> [ASSIGNMENT]: Without any pictures, retype exactly the lines that begin at the one holding "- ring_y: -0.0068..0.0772" and end at the last line of the data below.

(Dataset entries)

┌──

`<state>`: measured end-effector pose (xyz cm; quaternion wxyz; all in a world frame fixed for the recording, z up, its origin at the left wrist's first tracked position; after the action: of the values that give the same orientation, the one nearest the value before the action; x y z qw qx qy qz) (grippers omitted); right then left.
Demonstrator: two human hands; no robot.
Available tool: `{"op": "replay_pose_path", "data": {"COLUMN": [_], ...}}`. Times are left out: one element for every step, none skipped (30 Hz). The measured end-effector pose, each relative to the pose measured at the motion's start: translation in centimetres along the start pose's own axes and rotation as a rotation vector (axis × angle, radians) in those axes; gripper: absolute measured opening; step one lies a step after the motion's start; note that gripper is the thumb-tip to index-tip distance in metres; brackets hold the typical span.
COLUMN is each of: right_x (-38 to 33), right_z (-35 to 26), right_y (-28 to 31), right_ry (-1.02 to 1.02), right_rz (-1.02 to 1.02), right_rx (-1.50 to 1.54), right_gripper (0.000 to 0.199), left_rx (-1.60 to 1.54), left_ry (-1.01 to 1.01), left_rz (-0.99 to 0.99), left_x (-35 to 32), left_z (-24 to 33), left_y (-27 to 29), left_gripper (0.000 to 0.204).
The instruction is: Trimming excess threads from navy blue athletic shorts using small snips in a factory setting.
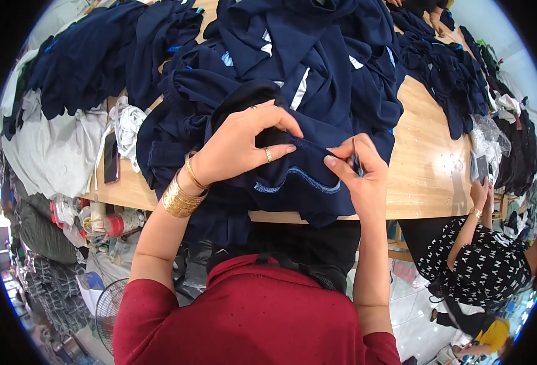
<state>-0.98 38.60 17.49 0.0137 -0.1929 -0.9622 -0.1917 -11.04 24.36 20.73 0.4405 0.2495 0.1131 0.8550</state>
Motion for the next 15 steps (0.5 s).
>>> {"op": "replay_pose_path", "data": {"right_x": [-0.2,-0.4,-0.5,-0.6,-0.6,-0.7,-1.2,-1.4,-1.6,-1.7,-2.0,-2.1,-2.2,-2.5,-2.7], "right_z": [-0.8,-1.6,-1.3,-1.6,-1.4,-1.2,-0.7,-0.8,-0.7,-0.7,-0.5,-0.6,-0.3,-0.1,-0.1], "right_y": [0.4,0.8,0.9,0.9,0.7,0.5,0.3,0.1,-0.1,-0.4,-0.6,-0.7,-1.0,-1.2,-1.3], "right_ry": [0.082,0.164,0.076,0.075,0.016,-0.044,-0.173,-0.173,-0.190,-0.209,-0.259,-0.261,-0.302,-0.344,-0.347], "right_rz": [0.072,0.143,0.116,0.110,0.080,0.050,0.006,0.000,-0.002,-0.003,-0.007,-0.012,-0.012,-0.012,-0.015], "right_rx": [-0.020,-0.039,-0.042,-0.046,0.046,0.137,0.143,0.139,0.239,0.340,0.369,0.367,0.419,0.471,0.470], "right_gripper": [0.012,0.012,0.011,0.011,0.010,0.009,0.007,0.007,0.007,0.008,0.011,0.011,0.012,0.013,0.013], "left_rx": [0.057,0.115,0.111,0.100,0.089,0.086,-0.025,-0.137,-0.138,-0.297,-0.456,-0.457,-0.417,-0.376,-0.324], "left_ry": [-0.071,-0.141,-0.138,-0.100,-0.063,-0.060,-0.026,0.008,0.010,0.069,0.127,0.130,0.143,0.157,0.102], "left_rz": [0.002,0.004,0.008,0.031,0.054,0.059,0.042,0.025,0.032,0.029,0.026,0.031,-0.012,-0.057,-0.034], "left_x": [-0.3,-0.6,-0.8,-1.0,-1.2,-1.5,-1.7,-2.0,-2.2,-2.3,-2.4,-2.5,-2.5,-2.4,-2.4], "left_z": [0.4,0.8,0.9,1.1,1.1,1.1,1.0,0.8,0.9,0.6,0.3,0.4,0.6,0.7,0.7], "left_y": [0.1,0.1,0.1,0.2,0.4,0.4,0.4,0.3,0.2,-0.3,-0.8,-0.8,-1.1,-1.5,-1.6], "left_gripper": [0.023,0.023,0.023,0.022,0.022,0.022,0.020,0.018,0.018,0.019,0.019,0.019,0.020,0.021,0.024]}}
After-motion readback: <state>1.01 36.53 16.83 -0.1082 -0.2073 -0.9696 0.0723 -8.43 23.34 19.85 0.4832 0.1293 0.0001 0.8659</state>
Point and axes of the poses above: each hand's wrist, its own x-axis towards the middle knuckle, its own y-axis out of the back of the hand, z = x × y, the point moved 8 cm from there along x, towards the middle knuckle, and after that the axes turned 8 degrees about -x, right-handed, at the moved point
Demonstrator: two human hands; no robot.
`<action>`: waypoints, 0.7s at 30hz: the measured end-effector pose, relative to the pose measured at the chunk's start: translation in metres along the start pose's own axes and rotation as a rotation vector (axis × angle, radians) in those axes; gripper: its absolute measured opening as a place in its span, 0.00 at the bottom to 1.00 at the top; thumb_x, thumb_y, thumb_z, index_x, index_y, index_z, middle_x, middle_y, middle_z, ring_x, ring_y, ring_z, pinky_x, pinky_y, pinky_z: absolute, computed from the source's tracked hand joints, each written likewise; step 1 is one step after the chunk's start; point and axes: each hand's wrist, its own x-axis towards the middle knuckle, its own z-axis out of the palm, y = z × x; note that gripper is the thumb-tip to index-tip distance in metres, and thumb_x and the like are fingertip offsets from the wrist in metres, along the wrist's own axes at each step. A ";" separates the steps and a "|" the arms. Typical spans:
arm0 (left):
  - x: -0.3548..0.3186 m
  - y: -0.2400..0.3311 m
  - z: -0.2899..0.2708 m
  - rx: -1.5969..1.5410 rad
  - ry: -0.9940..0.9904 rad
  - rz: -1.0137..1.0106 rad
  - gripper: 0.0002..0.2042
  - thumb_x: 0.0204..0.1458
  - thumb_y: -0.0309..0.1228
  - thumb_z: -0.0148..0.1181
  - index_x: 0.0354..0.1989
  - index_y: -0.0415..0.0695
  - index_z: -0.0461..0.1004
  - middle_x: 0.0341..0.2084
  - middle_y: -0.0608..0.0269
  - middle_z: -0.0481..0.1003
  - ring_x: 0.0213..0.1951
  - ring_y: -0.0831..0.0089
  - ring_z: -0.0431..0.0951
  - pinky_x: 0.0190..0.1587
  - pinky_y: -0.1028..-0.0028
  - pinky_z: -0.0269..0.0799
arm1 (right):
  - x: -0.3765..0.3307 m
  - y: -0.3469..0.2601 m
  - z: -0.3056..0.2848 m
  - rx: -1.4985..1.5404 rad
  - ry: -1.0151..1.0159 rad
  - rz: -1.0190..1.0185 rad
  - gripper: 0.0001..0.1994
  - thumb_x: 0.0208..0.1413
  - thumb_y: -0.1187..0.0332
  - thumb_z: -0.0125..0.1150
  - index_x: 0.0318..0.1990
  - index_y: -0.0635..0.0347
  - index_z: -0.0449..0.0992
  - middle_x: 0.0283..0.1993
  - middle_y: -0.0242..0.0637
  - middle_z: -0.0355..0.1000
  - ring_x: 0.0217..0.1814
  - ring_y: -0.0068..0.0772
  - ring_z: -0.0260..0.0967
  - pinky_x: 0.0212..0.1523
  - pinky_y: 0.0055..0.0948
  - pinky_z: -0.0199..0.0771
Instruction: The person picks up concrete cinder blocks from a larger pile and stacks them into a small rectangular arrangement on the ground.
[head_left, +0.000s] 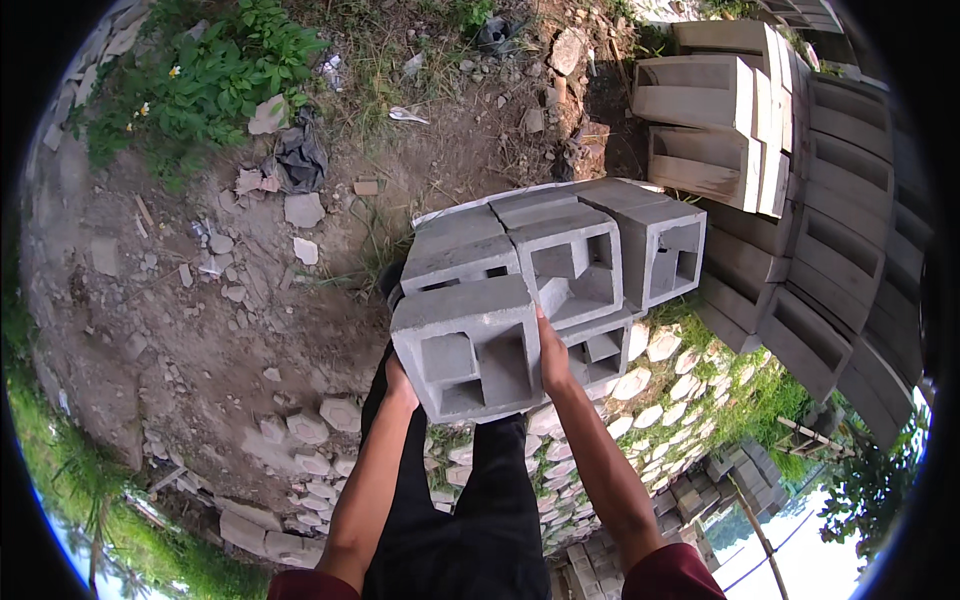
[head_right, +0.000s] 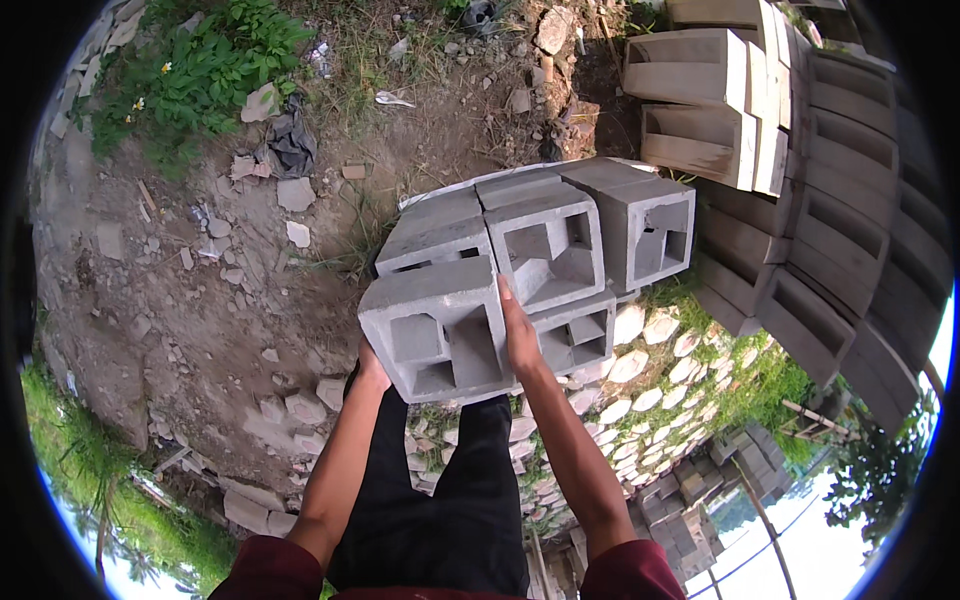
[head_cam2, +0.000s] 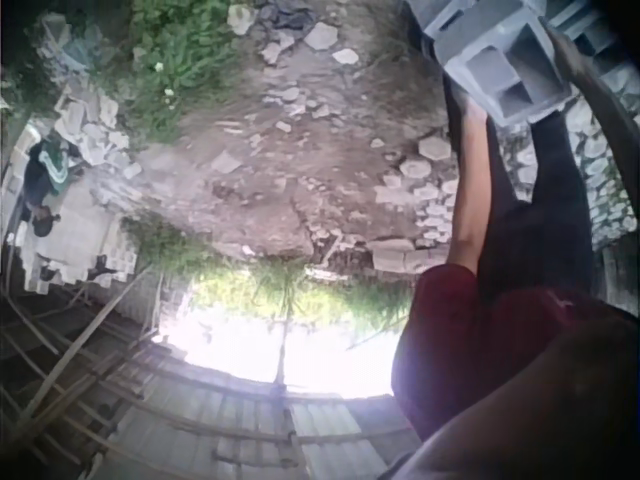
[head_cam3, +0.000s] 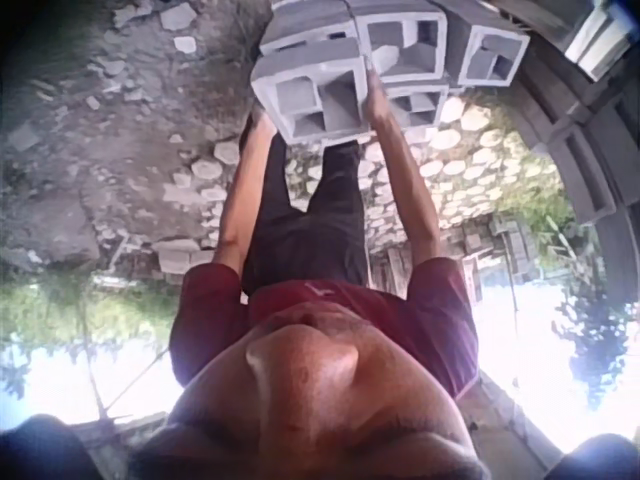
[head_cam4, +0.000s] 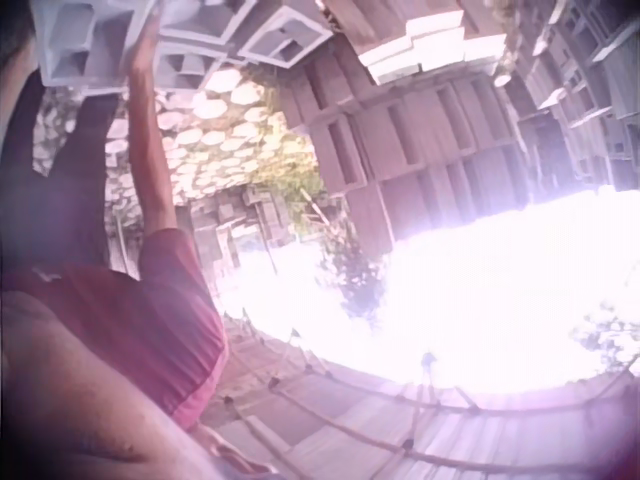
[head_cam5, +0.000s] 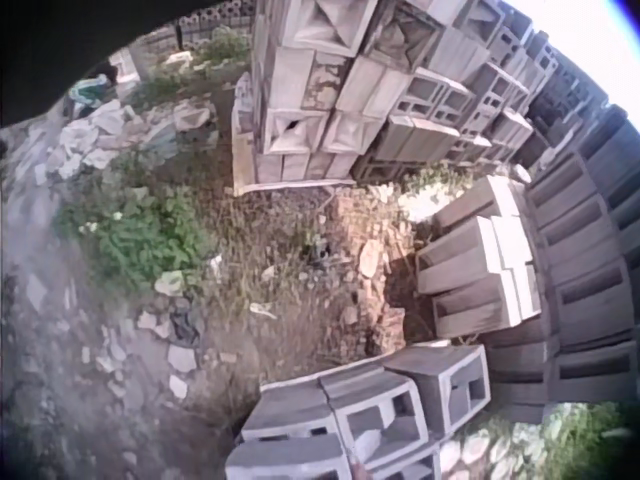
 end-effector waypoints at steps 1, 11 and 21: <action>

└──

> [WORKED SOLUTION]:
  - ring_y: -0.0068..0.0772
  - ring_z: -0.0260..0.0967
  - pinky_x: 0.0212..0.1523
  - pinky_y: 0.0055..0.0948
  - pinky_z: -0.0199..0.0771
Instruction: The person picks up concrete cinder blocks from a larger pile and stacks them into a small rectangular arrangement on the ground.
[head_left, +0.000s] 
[head_right, +0.000s] 
[head_cam2, +0.000s] 
[head_cam3, +0.000s] 
[head_cam4, +0.000s] 
[head_cam5, +0.000s] 
 end-effector waypoints at steps 1, 11 and 21: <action>

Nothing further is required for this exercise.